Military and civilian airfields were built in the 1920s as aviation in Hawai'i grew. Wheeler Field was constructed in 1922 and John Rodgers Airport known today as Honolulu International Airport was dedicated in 1927.
The Islands were still out of reach, however, by airplanes from anywhere else.
That changed on June 29, 1927. Two Army aviators Lt. Lester Maitland and Albert Hegenberger completed the first flight from the U.S. Mainland in a Fokker Trimotor named Bird of Paradise. At the time, their 2,400-mile flight from Oakland, Calif., to Wheeler was the longest all-water flight anywhere.
A few months after the Army flight, James P. Dole, president of Hawaiian Pineapple Co., organized the first air race from the U.S. Mainland to Hawai'i. But his Dole Derby was a disaster that claimed 10 lives. Of the eight planes that left Oakland, only two made it to Hawai'i. A search plane vanished as well.
Art Goebel won the race, with only 4 gallons of fuel to spare.
But Hawai'i truly shrank a little on Nov. 11, 1929, the day decorated World War I pilot and Islander Stanley Kennedy saw his dream of interisland commercial air service take off.
Inter-Island Airways, which is known today as Hawaiian Airlines, flew two Sikorsky S-38 amphibious airplanes to Hilo. The flight, which replaced an overnight boat trip, took three hours and 15 minutes.
Landing strips were hard to come by because it was viewed as wasteful to use good sugar-producing land for airfields. But the Sikorskys could land on water. Passengers were ferried ashore in outrigger canoes.
Pan Am's luxury flying boats of the 1930s took the Islands to a new height.
Hawai'i was an essential stop on Pan Am's pioneering route from the U.S. Mainland to Asia, and the company built a terminal on Ford Island.
Although the company began mail service across the Pacific in November 1935, it would not take passengers across the largest ocean on the planet until October 1936.

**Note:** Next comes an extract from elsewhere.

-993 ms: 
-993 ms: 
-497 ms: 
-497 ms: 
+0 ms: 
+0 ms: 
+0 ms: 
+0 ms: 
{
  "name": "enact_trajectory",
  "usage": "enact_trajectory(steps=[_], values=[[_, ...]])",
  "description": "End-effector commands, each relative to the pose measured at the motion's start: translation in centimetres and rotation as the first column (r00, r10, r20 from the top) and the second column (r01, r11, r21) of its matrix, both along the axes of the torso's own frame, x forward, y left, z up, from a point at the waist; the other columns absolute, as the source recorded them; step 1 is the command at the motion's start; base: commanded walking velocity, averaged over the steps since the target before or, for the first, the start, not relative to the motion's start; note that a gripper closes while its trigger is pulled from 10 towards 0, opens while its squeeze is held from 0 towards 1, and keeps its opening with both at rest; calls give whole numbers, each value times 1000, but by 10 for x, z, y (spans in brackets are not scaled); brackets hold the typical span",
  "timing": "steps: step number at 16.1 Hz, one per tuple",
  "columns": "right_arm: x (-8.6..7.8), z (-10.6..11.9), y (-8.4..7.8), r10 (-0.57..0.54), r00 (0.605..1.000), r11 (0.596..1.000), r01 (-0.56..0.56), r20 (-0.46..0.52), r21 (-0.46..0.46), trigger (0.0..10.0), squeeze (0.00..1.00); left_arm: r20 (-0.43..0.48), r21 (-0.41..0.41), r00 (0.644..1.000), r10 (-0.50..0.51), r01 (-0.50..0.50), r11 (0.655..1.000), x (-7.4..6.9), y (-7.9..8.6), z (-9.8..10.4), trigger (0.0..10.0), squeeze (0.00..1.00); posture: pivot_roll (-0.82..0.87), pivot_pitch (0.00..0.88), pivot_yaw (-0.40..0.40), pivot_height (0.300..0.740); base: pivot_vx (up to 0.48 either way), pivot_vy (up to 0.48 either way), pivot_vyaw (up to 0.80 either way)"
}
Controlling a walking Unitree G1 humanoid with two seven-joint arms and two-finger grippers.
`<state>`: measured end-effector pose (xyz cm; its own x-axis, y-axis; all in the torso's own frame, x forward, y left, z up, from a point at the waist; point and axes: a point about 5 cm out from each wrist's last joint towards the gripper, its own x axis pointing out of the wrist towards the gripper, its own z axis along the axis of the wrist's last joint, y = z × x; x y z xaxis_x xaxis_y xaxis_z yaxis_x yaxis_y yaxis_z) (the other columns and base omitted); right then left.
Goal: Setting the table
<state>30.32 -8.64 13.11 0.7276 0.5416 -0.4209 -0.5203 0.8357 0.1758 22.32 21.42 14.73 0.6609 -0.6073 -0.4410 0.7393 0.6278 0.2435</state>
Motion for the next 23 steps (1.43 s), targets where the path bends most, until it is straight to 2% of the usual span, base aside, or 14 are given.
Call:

Its Martin M-130 flying boats were modern airplanes with a range of 3,200 miles and an interior that resembled a hotel for 52 passengers. A Pan Am brochure at the time boasted of dinner served on fine china and spotless linen tablecloths, followed by an evening of bridge and a restful night of sleep in a cabin prepared by an in-flight steward.
The Clippers survived World War II, although in scaled-down fashion, but aviation changed after the war.
Crossing the Pacific to Hawai'i would become routine, faster and more accessible, especially with the advent of jet travel.
But it would never match the romance of the flying boats.